Sun Jan 8 21:21:41 EST 2017

On Sun, Jan 8, 2017 at 1:47 AM, Stephen J. Turnbull
<turnbull.stephen.fw at u.tsukuba.ac.jp> wrote:
> INADA Naoki writes:
>
>  > I want UTF-8 mode is enabled by default (opt-out option) even if
>  > locale is not POSIX,
>  > like `PYTHONLEGACYWINDOWSFSENCODING`.
>  >
>  > Users depends on locale know what locale is and how to configure it.
>  > They can understand difference between locale mode and UTF-8 mode
>  > and they can opt-out UTF-8 mode.
>  > But many people lives in "UTF-8 everywhere" world, and don't know
>  > about locale.
>
> I find all this very strange from someone with what looks like a
> Japanese name.  I see mojibake and non-Unicode encodings around me all
> the time.  Caveat: I teach at a University that prides itself on being
> the most international of Japanese national universities, so in my
> daily work I see Japanese in 4 different encodings (5 if you count the
> UTF-16 used internally by MS Office), Chinese in 3 different (claimed)
> encodings, and occasionally Russian in at least two encodings, ...,
> uh, I could go on but won't.  In any case, the biggest problems are
> legacy email programs and busted websites in Japanese, plus email that
> is labeled "GB2312" but actually conforms to GBK (and this is a reply
> in Japanese to a Chinese applicant writing in Japanese encoded as GBK).

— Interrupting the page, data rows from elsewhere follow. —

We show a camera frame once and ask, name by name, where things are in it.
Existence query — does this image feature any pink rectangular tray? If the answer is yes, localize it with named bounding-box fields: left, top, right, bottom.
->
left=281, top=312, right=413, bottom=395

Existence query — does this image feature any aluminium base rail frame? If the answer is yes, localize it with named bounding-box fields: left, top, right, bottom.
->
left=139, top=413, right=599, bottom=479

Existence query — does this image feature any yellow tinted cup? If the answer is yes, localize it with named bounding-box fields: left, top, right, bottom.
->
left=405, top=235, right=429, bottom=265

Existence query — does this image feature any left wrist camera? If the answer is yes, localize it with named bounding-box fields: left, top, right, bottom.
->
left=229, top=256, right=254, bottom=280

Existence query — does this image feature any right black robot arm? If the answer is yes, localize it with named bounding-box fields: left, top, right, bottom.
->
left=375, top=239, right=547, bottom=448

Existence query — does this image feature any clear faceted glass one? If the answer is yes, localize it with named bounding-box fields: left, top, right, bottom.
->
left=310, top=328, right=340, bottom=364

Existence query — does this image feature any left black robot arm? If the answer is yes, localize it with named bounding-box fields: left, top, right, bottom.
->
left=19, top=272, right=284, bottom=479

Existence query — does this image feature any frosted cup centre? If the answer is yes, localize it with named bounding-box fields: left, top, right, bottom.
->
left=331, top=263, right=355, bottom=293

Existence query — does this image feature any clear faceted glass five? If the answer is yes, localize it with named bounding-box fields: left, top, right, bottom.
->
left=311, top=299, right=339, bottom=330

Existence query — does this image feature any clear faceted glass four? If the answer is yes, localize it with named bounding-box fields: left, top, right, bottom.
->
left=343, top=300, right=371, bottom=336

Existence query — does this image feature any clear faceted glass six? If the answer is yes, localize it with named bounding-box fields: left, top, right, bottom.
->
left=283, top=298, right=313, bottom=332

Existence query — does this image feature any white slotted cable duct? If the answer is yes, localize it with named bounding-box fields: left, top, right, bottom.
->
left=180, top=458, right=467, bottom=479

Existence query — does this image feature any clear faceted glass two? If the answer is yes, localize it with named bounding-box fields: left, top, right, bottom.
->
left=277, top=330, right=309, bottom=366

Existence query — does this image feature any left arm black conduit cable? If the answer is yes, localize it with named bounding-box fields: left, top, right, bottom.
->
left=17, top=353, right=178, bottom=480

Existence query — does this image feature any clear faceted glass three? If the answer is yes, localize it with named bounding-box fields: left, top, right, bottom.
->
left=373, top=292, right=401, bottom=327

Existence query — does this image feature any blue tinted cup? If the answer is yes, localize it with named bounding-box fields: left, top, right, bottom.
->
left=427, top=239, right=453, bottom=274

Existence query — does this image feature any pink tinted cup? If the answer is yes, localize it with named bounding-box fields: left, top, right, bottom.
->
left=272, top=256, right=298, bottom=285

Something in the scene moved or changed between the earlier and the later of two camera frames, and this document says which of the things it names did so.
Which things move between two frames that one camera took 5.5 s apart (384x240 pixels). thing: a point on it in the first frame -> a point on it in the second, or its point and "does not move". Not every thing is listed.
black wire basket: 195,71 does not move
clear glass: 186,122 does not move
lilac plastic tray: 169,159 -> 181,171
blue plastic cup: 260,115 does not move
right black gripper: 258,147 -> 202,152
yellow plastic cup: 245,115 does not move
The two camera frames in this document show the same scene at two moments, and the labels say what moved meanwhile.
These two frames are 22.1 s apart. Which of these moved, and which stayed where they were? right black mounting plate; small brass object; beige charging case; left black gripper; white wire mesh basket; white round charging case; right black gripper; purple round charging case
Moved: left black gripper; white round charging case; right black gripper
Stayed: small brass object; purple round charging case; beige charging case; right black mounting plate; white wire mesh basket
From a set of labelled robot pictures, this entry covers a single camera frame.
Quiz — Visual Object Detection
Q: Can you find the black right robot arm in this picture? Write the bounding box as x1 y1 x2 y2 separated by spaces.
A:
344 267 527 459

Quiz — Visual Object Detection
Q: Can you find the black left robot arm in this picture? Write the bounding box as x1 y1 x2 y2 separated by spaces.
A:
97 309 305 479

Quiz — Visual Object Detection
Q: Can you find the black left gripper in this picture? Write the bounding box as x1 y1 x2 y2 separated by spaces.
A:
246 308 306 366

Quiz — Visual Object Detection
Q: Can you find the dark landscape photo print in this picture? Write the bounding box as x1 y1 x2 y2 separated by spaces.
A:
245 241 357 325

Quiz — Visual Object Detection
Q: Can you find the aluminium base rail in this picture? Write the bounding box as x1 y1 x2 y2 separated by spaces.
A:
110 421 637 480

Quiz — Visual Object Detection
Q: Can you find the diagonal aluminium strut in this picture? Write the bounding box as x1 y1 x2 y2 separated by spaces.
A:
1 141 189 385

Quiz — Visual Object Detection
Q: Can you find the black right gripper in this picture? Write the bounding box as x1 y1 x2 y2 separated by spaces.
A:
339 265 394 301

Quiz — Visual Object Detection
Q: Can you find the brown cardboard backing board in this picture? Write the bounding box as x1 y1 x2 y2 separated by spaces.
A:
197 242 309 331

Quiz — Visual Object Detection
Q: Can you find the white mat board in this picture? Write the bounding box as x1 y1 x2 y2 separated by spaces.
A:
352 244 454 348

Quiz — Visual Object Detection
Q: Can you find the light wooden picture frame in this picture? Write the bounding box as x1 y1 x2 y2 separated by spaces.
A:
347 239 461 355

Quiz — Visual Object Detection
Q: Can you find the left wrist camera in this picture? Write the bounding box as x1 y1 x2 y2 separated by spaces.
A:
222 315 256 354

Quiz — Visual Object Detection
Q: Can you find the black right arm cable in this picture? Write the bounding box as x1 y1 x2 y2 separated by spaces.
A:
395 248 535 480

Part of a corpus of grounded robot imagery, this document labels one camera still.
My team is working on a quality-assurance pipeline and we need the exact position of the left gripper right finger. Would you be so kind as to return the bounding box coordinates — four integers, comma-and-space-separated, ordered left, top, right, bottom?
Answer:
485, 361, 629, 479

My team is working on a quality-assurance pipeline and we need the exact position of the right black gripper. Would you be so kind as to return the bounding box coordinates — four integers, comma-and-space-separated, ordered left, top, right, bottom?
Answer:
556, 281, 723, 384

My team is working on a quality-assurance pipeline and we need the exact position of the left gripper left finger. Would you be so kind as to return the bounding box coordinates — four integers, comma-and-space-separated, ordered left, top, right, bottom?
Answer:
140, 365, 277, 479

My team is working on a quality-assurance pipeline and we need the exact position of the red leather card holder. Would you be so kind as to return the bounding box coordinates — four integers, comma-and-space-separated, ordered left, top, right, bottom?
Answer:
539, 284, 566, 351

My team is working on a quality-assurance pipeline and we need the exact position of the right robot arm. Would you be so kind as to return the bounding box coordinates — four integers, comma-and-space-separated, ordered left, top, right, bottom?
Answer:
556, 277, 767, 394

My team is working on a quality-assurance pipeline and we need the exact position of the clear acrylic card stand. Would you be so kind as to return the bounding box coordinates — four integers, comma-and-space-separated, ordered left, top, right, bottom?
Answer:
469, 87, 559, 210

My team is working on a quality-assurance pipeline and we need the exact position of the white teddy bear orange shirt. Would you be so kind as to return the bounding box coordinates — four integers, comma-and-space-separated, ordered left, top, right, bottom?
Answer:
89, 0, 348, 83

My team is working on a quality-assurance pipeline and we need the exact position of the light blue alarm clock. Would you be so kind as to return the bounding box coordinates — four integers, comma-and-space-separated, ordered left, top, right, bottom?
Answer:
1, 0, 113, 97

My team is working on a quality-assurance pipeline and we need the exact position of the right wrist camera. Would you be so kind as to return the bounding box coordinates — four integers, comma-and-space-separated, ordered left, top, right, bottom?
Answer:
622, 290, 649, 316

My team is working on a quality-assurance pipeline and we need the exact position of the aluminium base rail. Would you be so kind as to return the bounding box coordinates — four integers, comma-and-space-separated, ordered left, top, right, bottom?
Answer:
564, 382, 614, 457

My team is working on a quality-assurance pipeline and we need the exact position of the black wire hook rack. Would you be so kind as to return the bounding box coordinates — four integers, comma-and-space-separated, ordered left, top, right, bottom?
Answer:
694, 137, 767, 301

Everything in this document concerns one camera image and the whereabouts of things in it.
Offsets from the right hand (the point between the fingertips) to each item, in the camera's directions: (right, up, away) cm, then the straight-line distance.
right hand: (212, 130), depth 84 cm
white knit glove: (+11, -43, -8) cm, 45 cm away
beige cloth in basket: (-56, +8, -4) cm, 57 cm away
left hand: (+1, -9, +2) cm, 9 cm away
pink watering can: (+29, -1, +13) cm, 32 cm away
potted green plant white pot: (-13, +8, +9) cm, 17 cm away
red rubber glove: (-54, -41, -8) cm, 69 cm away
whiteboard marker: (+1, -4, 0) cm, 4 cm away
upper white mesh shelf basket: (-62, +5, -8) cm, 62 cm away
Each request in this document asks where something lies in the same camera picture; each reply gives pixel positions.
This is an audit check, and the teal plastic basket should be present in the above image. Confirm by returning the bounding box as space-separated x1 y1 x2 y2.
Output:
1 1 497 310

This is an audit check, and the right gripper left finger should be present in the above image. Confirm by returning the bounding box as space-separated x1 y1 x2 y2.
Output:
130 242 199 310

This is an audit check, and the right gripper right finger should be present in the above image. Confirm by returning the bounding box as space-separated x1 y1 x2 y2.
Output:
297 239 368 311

Since I work on tech company, and use Linux for most only "server-side" program,
I don't live such a situation.

But when I see non UTF-8 text, I don't change locale to read such text.
(Actually speaking, locale doesn't solve mojibake because it doesn't change
my terminal emulator's encoding).
And I don't change my terminal emulator setting only for read such a text.
What I do is convert it to UTF-8 through command like `view
text-from-windows.txt ++enc=cp932`

So there are no problem when Python always use UTF-8 for fsencoding
and stdio encoding.

>
> I agree that people around me mostly know only two encodings: "works
> for me" and "mojibake", but they also use locales configured for them
> by technical staff.  On top of that, international students (the most
> likely victims of "UTF-8 by default" because students are the biggest
> Python users) typically have non-Japanese locales set on their
> imported computers.

Hmm, Which OS do they use?  There are no problem in macOS and Windows.
Do they use Linux with locale with encoding other than UTF-8, and
their terminal emulator
uses non-UTF-8 encoding?

As my feeling, UTF-8 start dominating from about 10 years ago, and
ja_JP.EUC_JP (it was most common locale for Japanese befoer UTF-8) is
complete legacy.

There is only one machine (which is in LAN, lives from 10+ years ago,
/usr/bin/python is Python 1.5!),
I can ssh which has ja_JP.eucjp locale.